**REQUIREMENT**
From start to finish, set down the entries below exactly, leaving out the pictures.

[Dataset excerpts]
# # # # #
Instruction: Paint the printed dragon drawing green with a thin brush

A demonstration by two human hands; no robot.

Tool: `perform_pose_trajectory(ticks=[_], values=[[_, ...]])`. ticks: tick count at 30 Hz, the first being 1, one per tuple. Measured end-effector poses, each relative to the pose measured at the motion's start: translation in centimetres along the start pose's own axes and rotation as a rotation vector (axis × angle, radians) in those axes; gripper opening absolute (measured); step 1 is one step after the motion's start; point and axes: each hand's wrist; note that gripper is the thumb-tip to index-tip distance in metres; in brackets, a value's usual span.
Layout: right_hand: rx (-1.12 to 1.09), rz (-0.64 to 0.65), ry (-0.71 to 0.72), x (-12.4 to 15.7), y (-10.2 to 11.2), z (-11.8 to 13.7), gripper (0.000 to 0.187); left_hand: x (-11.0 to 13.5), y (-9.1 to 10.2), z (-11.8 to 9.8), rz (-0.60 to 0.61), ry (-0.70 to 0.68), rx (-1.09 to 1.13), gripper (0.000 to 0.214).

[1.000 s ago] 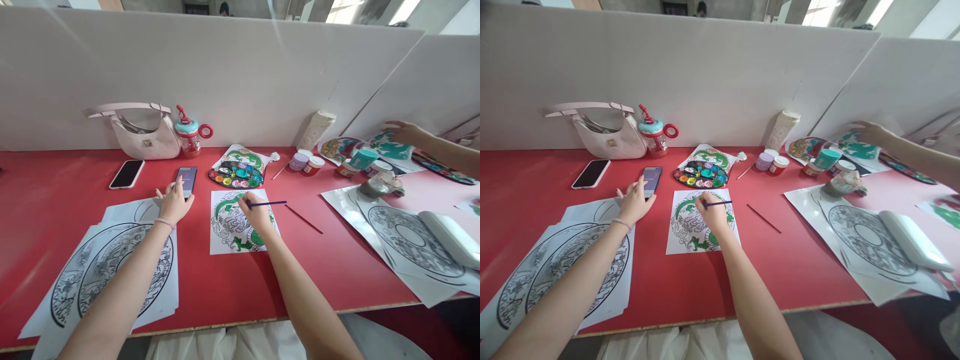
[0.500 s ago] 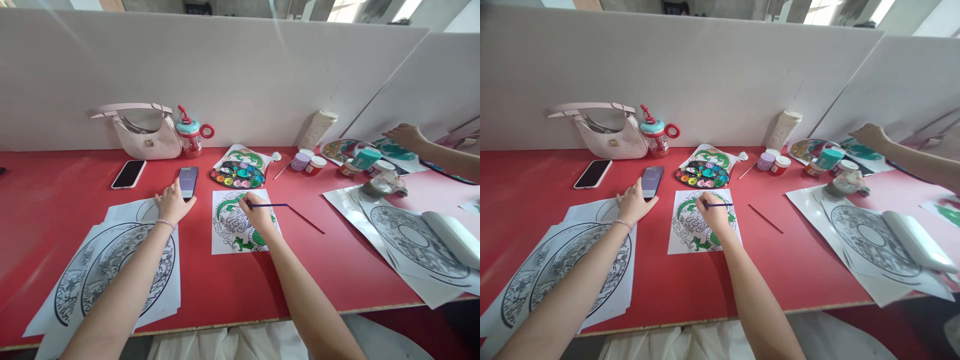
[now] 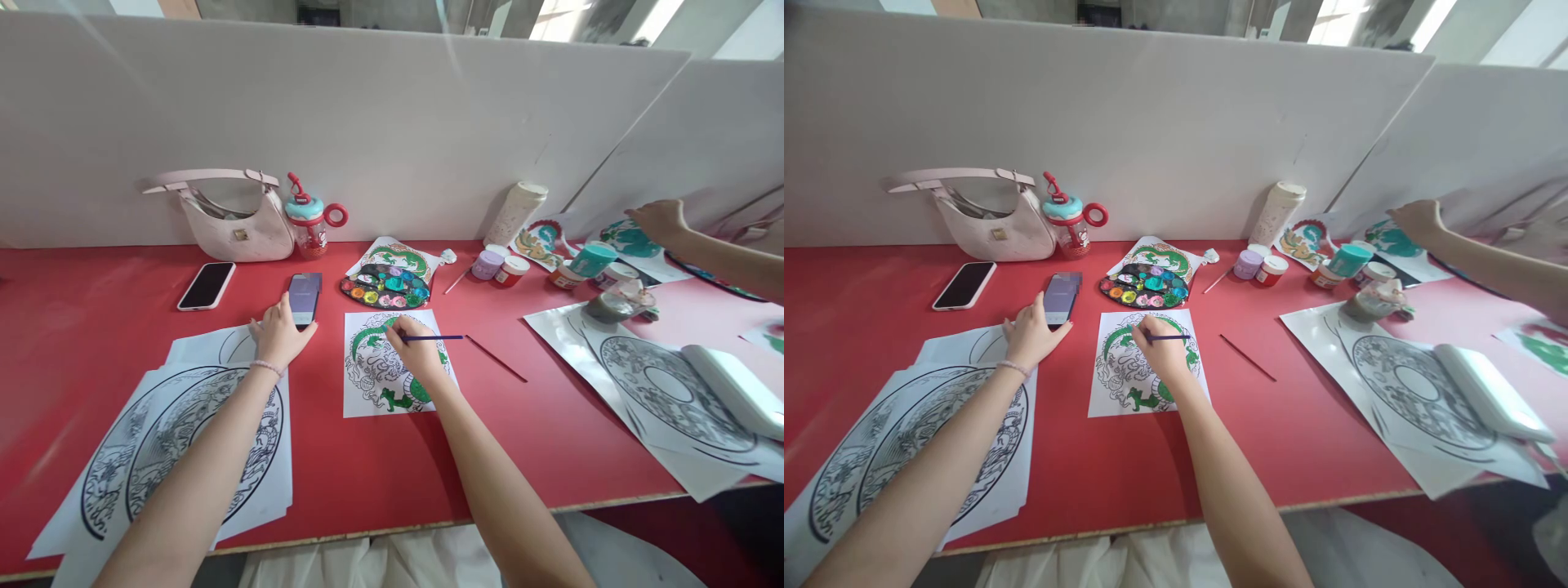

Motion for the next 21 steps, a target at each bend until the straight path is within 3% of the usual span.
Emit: perform_pose_trajectory(ticks=[21], values=[[0.018,0.010,0.001,0.04,0.17,0.36,0.029,-0.02,0.16,-0.21,0.015,0.004,0.016,0.082]])
Point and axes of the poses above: each hand's wrist, its own x-axis away from the middle knuckle, its own y-axis out of the back of the hand, z = x × y, and after that the axes turned 12 degrees about -y, right-handed
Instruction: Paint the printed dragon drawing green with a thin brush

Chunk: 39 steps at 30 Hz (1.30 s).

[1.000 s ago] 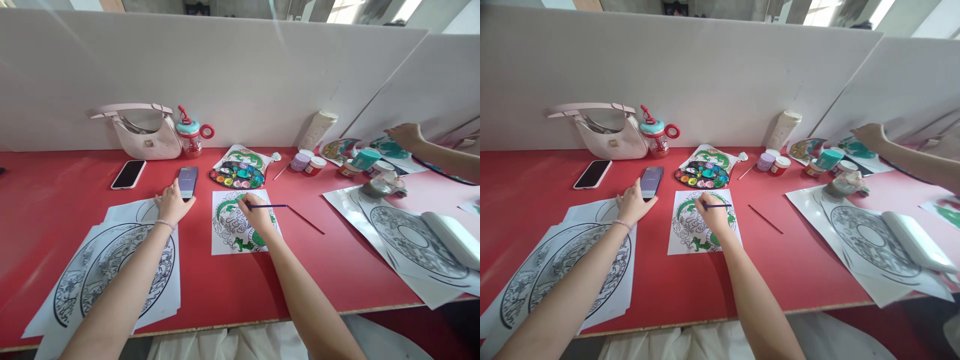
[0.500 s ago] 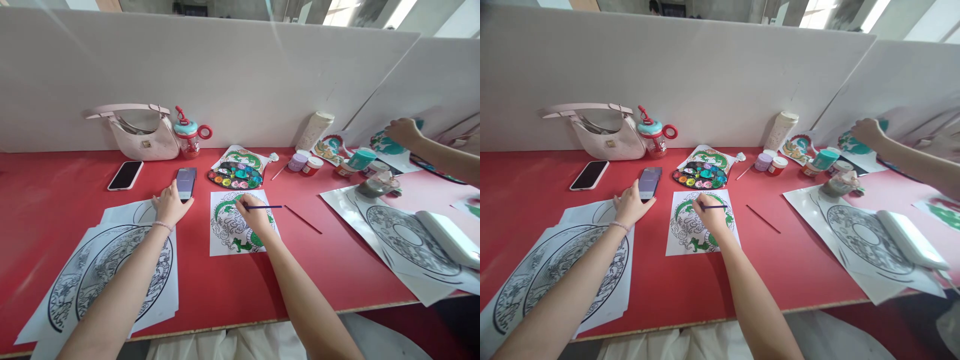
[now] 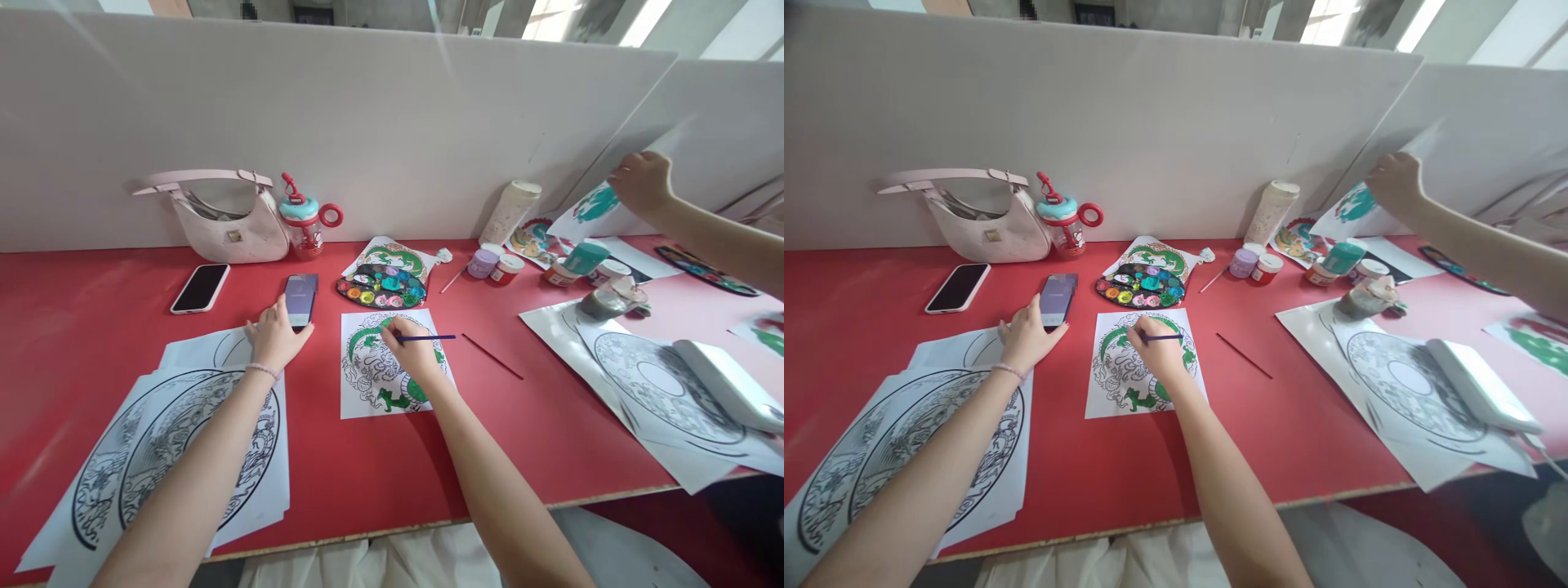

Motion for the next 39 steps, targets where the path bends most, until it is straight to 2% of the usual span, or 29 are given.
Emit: perform_pose_trajectory(ticks=[39], values=[[0.018,-0.018,0.023,0.08,-0.09,-0.19,0.029,-0.07,-0.41,0.32,0.004,-0.004,-0.016,0.082]])
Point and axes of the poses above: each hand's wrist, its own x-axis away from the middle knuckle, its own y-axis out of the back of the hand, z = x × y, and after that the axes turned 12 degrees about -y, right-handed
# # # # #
**REPLY TO THE EXERCISE**
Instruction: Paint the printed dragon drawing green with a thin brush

A demonstration by two human hands; no robot.

Tool: `perform_pose_trajectory(ticks=[_], values=[[_, ...]])`. ticks: tick count at 30 Hz, the first being 1, one per tuple. Measured end-effector poses, each relative to the pose measured at the motion's start: translation in centimetres along the start pose's own axes and rotation as a rotation vector (axis × angle, radians) in those axes; gripper opening absolute (measured); step 1 is one step after the motion's start; point and axes: each hand's wrist; note that gripper is the thumb-tip to index-tip distance in metres; in brackets, a value's usual span.
Layout: right_hand: rx (-1.12 to 1.09), rz (-0.64 to 0.65), ry (-0.71 to 0.72), x (-12.4 to 15.7), y (-10.2 to 11.2), z (-11.8 to 13.7), gripper (0.000 to 0.187); left_hand: x (-11.0 to 13.5), y (-9.1 to 10.2), z (-11.8 to 9.8), rz (-0.60 to 0.61), ry (-0.70 to 0.68), rx (-1.09 to 1.13), gripper (0.000 to 0.214).

[1.000 s ago] 
[0.500 s ago] 
[now] 

Motion for the next 21 steps, a target at each bend until the straight path is within 3% of the usual span.
Emit: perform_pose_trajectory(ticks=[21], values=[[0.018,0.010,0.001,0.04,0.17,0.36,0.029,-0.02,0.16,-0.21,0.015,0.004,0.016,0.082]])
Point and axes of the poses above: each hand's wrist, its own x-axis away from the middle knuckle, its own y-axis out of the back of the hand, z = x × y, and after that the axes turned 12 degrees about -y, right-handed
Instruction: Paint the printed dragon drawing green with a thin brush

Chunk: 39 steps at 30 Hz (1.30 s).

[1.000 s ago] 
[0.500 s ago] 
[now] 

Motion for the next 39 steps, targets where the path bends most, until it is straight to 2% of the usual span, or 29 are given.
Emit: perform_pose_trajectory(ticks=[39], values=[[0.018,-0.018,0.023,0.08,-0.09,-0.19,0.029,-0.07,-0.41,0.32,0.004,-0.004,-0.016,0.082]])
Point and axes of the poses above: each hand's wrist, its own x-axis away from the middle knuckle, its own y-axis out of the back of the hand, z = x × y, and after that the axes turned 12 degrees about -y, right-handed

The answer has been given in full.